_Brief_
All lines from the one with "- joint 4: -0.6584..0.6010" through the last are to be given again exactly as they stand in the data below, and only those.

_Dataset_
********************

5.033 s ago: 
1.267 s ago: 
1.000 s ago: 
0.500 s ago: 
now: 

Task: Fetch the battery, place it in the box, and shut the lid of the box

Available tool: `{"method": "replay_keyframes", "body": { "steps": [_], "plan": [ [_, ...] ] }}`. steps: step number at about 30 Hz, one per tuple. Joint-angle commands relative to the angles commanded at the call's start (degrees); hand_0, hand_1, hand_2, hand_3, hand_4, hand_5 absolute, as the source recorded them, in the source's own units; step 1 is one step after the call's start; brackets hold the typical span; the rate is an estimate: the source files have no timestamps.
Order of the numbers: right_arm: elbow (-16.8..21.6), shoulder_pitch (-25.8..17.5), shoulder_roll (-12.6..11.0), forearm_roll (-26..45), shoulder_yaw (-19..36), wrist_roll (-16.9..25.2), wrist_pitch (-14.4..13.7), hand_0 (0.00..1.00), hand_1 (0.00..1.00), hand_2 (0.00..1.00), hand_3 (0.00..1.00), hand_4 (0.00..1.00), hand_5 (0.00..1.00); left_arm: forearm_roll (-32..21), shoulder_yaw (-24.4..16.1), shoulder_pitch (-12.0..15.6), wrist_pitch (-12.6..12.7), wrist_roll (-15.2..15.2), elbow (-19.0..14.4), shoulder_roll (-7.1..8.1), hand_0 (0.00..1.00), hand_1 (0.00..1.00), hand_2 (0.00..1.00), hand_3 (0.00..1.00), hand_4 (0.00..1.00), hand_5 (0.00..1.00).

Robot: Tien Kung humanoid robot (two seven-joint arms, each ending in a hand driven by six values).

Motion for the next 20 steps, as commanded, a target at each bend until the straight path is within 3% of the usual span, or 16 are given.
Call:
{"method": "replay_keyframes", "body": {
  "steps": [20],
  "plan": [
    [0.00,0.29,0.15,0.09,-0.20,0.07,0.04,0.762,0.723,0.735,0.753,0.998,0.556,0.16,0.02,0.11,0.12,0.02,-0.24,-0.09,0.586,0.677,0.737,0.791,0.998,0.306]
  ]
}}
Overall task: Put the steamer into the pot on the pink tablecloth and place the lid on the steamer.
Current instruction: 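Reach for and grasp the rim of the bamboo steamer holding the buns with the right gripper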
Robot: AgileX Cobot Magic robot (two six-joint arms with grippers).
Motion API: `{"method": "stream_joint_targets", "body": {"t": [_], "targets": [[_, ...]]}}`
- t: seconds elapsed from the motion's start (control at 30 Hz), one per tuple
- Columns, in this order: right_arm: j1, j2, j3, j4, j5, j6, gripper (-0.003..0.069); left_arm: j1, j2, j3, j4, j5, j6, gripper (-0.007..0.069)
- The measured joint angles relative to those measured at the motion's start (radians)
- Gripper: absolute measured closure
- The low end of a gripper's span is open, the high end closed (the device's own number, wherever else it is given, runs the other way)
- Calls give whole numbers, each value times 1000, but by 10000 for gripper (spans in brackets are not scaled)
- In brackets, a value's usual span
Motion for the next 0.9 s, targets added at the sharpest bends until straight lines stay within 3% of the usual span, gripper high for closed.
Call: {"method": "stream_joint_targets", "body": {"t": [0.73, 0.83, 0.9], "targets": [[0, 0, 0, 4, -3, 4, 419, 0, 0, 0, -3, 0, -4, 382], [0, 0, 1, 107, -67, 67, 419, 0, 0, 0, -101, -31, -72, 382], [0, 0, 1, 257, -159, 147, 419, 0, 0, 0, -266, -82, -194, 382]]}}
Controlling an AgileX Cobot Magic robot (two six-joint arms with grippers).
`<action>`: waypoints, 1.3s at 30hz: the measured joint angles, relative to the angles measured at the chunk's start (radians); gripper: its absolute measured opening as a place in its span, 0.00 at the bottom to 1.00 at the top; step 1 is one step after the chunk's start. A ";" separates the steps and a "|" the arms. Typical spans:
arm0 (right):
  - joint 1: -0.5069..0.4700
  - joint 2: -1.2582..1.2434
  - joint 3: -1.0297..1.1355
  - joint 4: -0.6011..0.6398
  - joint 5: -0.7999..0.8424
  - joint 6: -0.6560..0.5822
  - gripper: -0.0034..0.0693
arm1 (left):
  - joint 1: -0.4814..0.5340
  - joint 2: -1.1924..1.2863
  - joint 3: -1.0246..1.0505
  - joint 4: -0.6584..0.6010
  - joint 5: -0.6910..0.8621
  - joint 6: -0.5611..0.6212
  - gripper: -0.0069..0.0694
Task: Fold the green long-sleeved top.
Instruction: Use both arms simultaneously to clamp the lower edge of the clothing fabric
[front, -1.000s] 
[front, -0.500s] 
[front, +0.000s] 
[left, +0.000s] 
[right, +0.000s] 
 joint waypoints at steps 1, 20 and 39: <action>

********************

_Answer box_
  - joint 4: -0.6584..0.6010
  - joint 5: -0.6910..0.8621
  - joint 6: -0.5611..0.6212
  - gripper: -0.0069..0.0694
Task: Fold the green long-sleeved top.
Instruction: Use both arms simultaneously to clamp the lower edge of the clothing fabric
[front, -1.000s] 
[front, -0.500s] 
[front, +0.000s] 
[left, +0.000s] 
[right, +0.000s] 
 joint waypoints at steps 1, 20 and 39: <action>

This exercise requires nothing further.